If your claim is the existence of a supernatural, then yes, I do want evidence beyond a reasonable doubt. And that has to be established *before* we can take the story of Jesus at face value. If the evidence for Jesus isn't at *least* beyond a reasonable doubt, then it simply isn't sufficient to demonstrate its claim: that Jesus was a deity incarnate.That brings me to the next point. What is and isn't evidence?
That is undoubtedly a major point of contention. What is the standard of evidence? Is it the preponderance of the evidence which is 51% or higher, or is it beyond reasonable doubt? With all due respect to the uninitiated in legal and historical matters, the higher standard is only applied in criminal cases. Not civil cases or historical research. Certainty isn't the goal in presenting evidence for the spiritual seeker. Certainty would have us all in Vegas or never leaving the bathroom.
This is not simply a historical question. The historical question is whether some preacher in the early first century taught the things attributed to Jesus and was then killed by hanging on a cross.*That* requires a much lower standard of evidence than the much more relevant issue of the supernatural claims about Jesus' identity. Whether there were people who *believed* that Jesus rose from the dead is another historical question.
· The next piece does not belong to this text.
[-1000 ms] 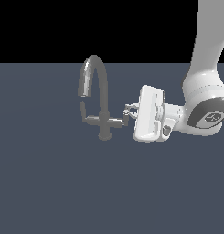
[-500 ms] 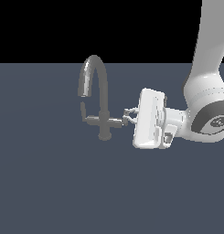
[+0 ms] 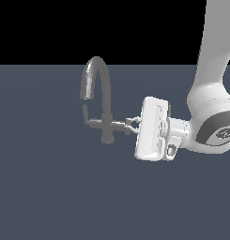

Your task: Turn on the faucet by rotating a designated handle.

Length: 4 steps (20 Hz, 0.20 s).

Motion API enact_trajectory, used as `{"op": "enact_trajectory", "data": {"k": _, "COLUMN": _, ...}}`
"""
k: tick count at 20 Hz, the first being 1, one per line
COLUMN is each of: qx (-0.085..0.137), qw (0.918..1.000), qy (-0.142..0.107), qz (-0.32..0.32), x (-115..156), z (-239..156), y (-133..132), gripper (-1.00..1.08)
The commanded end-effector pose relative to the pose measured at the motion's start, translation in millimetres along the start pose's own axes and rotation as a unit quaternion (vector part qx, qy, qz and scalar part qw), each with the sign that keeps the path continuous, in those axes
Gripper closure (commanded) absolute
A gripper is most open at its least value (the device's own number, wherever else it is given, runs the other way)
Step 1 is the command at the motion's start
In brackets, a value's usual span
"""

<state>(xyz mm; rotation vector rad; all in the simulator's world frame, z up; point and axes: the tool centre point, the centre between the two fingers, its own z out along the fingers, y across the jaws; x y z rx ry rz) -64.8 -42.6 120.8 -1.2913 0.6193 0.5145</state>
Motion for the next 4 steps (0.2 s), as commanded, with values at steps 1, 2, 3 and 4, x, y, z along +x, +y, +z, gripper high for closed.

But even the existence of people with this belief is insufficient for the proof that they were correct in their beliefs.
So, even if we could prove the historical existence of a preacher that taught as Jesus did in the gospels, and that there were people who honestly believed they saw him alive afterwards, is that sufficient to show that Jesus was, indeed, a divinity made human? No. Far from it. The standards of evidence for the two cases is far different. One, as you say, is a historical question with lower standards of proof (partly by necessity), but also more doubt about the conclusions made. The other is a deep question about the nature of reality and needs to be addressed separately and with a much higher standard of proof.